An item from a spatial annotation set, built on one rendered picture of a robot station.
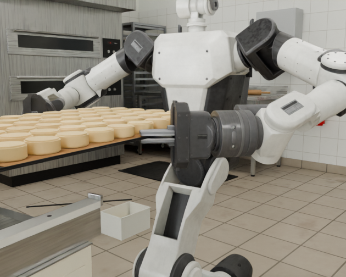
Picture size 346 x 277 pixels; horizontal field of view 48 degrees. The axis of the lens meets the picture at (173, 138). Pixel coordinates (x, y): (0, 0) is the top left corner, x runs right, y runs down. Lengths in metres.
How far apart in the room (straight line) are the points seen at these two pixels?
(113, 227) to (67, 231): 2.15
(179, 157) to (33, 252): 0.28
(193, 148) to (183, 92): 0.50
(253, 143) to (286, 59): 0.40
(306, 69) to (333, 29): 3.77
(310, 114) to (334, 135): 4.01
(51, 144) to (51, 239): 0.14
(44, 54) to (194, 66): 3.19
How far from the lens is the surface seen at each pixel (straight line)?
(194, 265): 1.18
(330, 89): 0.88
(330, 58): 0.95
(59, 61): 4.35
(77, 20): 4.53
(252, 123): 0.71
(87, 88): 1.44
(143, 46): 1.32
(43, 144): 0.56
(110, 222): 2.79
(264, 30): 1.13
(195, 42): 1.16
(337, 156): 4.80
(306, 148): 4.92
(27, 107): 1.06
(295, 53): 1.05
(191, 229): 1.21
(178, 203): 1.25
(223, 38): 1.15
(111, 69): 1.39
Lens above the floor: 1.11
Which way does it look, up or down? 9 degrees down
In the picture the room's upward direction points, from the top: straight up
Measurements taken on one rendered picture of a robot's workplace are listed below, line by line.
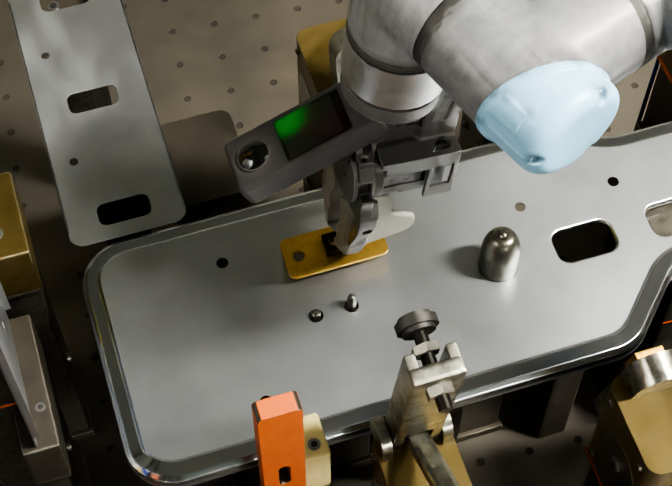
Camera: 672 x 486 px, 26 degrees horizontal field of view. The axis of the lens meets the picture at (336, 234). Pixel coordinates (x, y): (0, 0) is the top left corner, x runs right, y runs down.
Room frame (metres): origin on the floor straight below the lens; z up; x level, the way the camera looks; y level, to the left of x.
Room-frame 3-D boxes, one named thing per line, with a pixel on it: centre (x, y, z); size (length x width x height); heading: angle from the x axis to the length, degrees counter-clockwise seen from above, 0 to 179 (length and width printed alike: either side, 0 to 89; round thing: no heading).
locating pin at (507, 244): (0.59, -0.13, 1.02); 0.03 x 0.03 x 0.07
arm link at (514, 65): (0.55, -0.12, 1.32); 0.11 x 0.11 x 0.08; 38
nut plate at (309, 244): (0.60, 0.00, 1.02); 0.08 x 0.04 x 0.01; 107
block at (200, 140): (0.73, 0.12, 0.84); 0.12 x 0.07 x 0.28; 18
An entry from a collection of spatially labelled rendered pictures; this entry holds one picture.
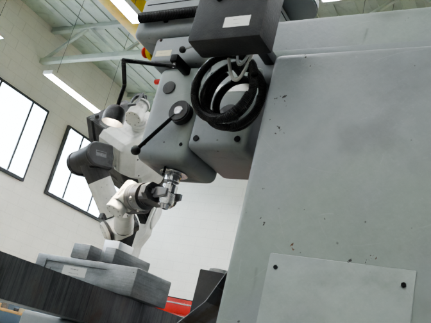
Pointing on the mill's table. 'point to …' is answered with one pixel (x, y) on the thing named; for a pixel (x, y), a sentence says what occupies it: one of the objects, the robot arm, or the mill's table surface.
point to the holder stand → (206, 285)
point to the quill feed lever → (181, 116)
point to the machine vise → (114, 275)
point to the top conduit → (167, 15)
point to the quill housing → (174, 131)
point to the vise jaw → (86, 252)
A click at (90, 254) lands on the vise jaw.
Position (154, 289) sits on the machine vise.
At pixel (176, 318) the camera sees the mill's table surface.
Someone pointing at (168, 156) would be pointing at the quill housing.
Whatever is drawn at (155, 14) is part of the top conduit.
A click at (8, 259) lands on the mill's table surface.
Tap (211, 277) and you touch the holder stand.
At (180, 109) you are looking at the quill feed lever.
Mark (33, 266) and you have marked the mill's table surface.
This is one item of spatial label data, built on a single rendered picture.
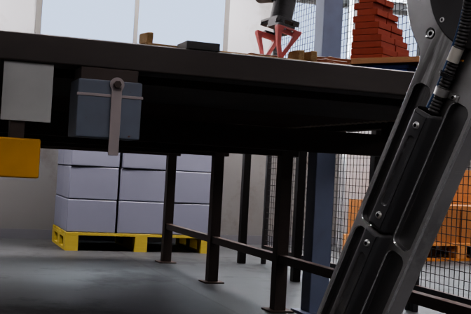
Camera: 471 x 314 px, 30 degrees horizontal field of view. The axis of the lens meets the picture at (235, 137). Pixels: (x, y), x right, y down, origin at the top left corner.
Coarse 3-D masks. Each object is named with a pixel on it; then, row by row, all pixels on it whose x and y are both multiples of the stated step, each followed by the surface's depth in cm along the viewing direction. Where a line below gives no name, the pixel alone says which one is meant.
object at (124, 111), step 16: (80, 80) 180; (96, 80) 181; (112, 80) 182; (128, 80) 185; (80, 96) 180; (96, 96) 181; (112, 96) 182; (128, 96) 183; (80, 112) 180; (96, 112) 181; (112, 112) 181; (128, 112) 183; (80, 128) 180; (96, 128) 181; (112, 128) 181; (128, 128) 183; (112, 144) 181
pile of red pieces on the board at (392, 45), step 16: (368, 0) 307; (384, 0) 311; (368, 16) 306; (384, 16) 309; (352, 32) 309; (368, 32) 305; (384, 32) 307; (400, 32) 317; (352, 48) 308; (368, 48) 305; (384, 48) 302; (400, 48) 315
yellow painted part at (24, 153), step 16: (16, 128) 179; (0, 144) 174; (16, 144) 175; (32, 144) 176; (0, 160) 174; (16, 160) 175; (32, 160) 176; (0, 176) 174; (16, 176) 175; (32, 176) 176
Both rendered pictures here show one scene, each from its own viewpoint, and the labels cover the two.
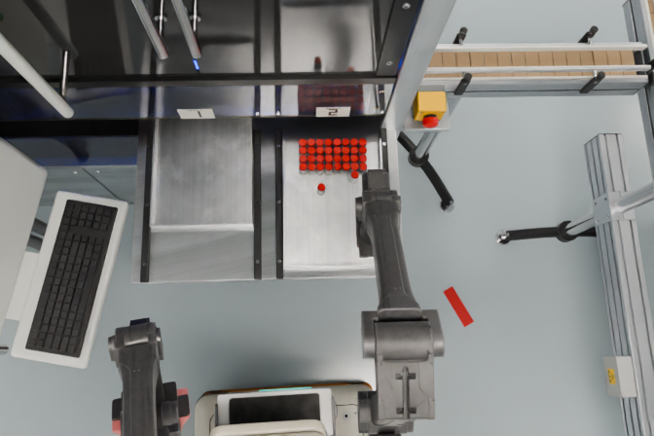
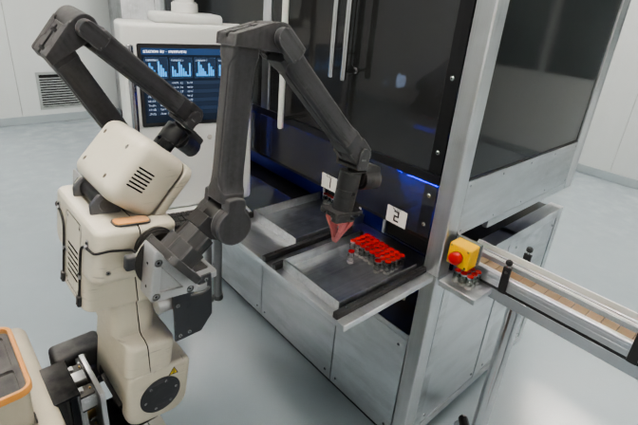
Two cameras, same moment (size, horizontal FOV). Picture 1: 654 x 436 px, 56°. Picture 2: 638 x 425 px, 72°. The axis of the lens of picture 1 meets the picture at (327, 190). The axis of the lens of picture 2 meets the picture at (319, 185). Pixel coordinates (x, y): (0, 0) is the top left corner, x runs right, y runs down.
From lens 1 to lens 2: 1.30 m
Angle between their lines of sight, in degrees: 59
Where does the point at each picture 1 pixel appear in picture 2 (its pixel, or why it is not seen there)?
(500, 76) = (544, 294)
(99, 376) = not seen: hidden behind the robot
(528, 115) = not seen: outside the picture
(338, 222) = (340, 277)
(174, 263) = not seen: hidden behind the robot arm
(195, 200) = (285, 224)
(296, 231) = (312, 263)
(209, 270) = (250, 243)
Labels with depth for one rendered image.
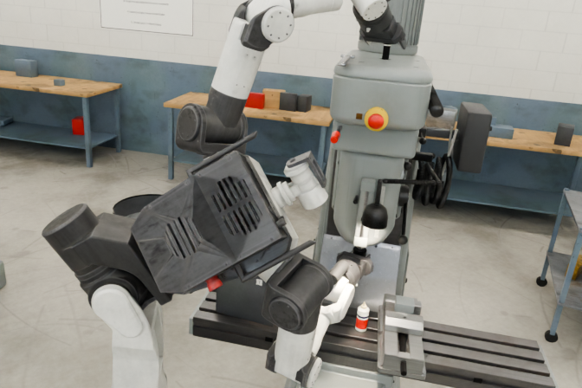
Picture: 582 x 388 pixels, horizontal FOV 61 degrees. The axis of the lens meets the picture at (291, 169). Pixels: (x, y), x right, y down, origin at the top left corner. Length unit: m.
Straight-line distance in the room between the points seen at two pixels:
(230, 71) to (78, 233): 0.49
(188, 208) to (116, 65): 5.68
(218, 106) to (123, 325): 0.54
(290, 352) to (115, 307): 0.41
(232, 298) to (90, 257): 0.73
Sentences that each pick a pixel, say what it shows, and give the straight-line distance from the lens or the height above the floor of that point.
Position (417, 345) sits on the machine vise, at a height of 1.03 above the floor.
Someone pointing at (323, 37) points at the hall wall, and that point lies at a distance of 5.76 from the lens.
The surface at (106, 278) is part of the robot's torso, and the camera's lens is 1.20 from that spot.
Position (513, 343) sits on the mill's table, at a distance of 1.98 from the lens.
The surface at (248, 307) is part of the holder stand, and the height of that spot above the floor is 1.02.
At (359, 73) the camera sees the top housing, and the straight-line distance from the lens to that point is 1.29.
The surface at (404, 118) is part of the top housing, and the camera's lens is 1.31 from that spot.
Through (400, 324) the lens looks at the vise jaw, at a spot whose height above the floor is 1.06.
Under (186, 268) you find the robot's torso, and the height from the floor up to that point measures 1.50.
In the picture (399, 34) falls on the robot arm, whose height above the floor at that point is 1.97.
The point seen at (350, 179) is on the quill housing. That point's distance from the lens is 1.50.
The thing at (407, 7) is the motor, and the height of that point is 2.04.
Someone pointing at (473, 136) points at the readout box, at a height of 1.64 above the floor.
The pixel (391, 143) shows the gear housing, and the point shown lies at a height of 1.67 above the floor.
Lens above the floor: 2.04
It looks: 19 degrees down
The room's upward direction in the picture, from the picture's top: 4 degrees clockwise
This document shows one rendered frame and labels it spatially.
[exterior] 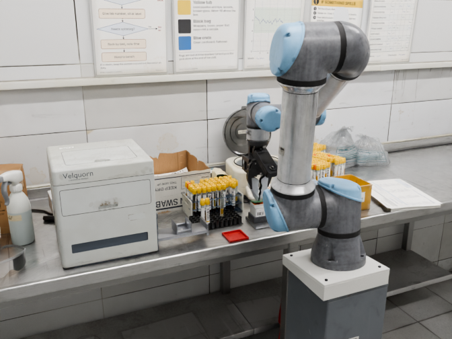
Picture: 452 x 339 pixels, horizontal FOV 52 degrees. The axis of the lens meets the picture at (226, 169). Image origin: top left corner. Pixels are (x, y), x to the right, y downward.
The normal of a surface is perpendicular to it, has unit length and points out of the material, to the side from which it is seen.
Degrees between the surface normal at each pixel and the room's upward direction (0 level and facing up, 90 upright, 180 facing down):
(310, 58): 98
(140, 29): 93
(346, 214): 86
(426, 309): 0
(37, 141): 90
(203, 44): 94
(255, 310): 0
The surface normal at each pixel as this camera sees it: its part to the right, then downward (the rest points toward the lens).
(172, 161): 0.37, 0.24
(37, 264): 0.00, -0.95
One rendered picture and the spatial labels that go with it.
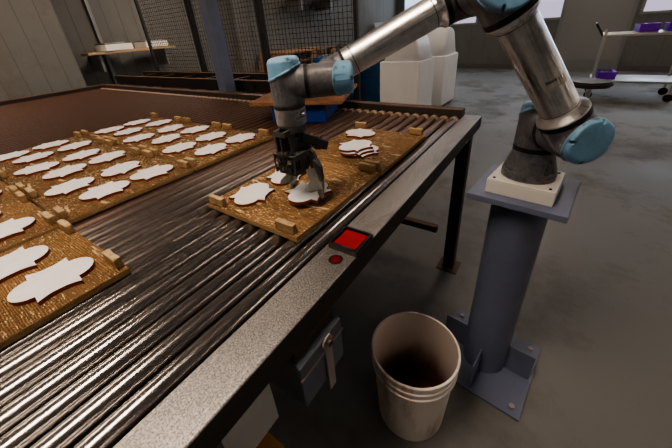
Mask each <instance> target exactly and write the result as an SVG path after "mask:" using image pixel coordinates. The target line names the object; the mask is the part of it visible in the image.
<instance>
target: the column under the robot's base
mask: <svg viewBox="0 0 672 448"><path fill-rule="evenodd" d="M499 166H500V165H496V164H493V165H492V166H491V167H490V168H489V169H488V171H487V172H486V173H485V174H484V175H483V176H482V177H481V178H480V179H479V180H478V181H477V182H476V183H475V185H474V186H473V187H472V188H471V189H470V190H469V191H468V192H467V195H466V197H467V198H470V199H474V200H477V201H481V202H485V203H489V204H491V208H490V213H489V218H488V224H487V229H486V234H485V239H484V244H483V250H482V255H481V260H480V265H479V270H478V275H477V281H476V286H475V291H474V296H473V301H472V306H471V312H470V314H468V313H466V312H464V311H462V310H460V309H458V310H457V311H456V313H455V314H454V316H451V315H449V314H448V315H447V321H446V327H447V328H448V329H449V330H450V331H451V332H452V334H453V335H454V337H455V338H456V340H457V342H458V345H459V348H460V352H461V364H460V368H459V372H458V377H457V381H456V384H458V385H459V386H461V387H462V388H464V389H466V390H467V391H469V392H470V393H472V394H474V395H475V396H477V397H478V398H480V399H482V400H483V401H485V402H487V403H488V404H490V405H491V406H493V407H495V408H496V409H498V410H499V411H501V412H503V413H504V414H506V415H507V416H509V417H511V418H512V419H514V420H515V421H517V422H519V419H520V415H521V412H522V409H523V405H524V402H525V399H526V395H527V392H528V389H529V385H530V382H531V379H532V376H533V372H534V369H535V366H536V362H537V359H538V356H539V352H540V349H541V348H539V347H537V346H535V345H533V344H531V343H529V342H527V341H525V340H522V339H520V338H518V337H516V336H514V335H513V334H514V330H515V327H516V324H517V320H518V317H519V314H520V310H521V307H522V304H523V300H524V297H525V294H526V290H527V287H528V284H529V281H530V277H531V274H532V271H533V267H534V264H535V261H536V257H537V254H538V251H539V247H540V244H541V241H542V237H543V234H544V231H545V227H546V224H547V221H548V219H550V220H554V221H558V222H561V223H565V224H566V223H567V221H568V218H569V215H570V212H571V210H572V207H573V204H574V201H575V198H576V196H577V193H578V190H579V187H580V184H581V181H580V180H575V179H570V178H564V181H563V184H562V186H561V188H560V191H559V193H558V195H557V197H556V199H555V202H554V204H553V206H552V207H549V206H545V205H541V204H537V203H532V202H528V201H524V200H520V199H516V198H512V197H508V196H503V195H499V194H495V193H491V192H487V191H485V188H486V182H487V178H488V177H489V176H490V175H491V174H492V173H493V172H494V171H495V170H496V169H497V168H498V167H499Z"/></svg>
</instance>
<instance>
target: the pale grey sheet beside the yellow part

▸ Exercise instructions: Wherever the string "downward" shows up in a line above, tally that line, and answer with the final number alone.

▸ Response below: 2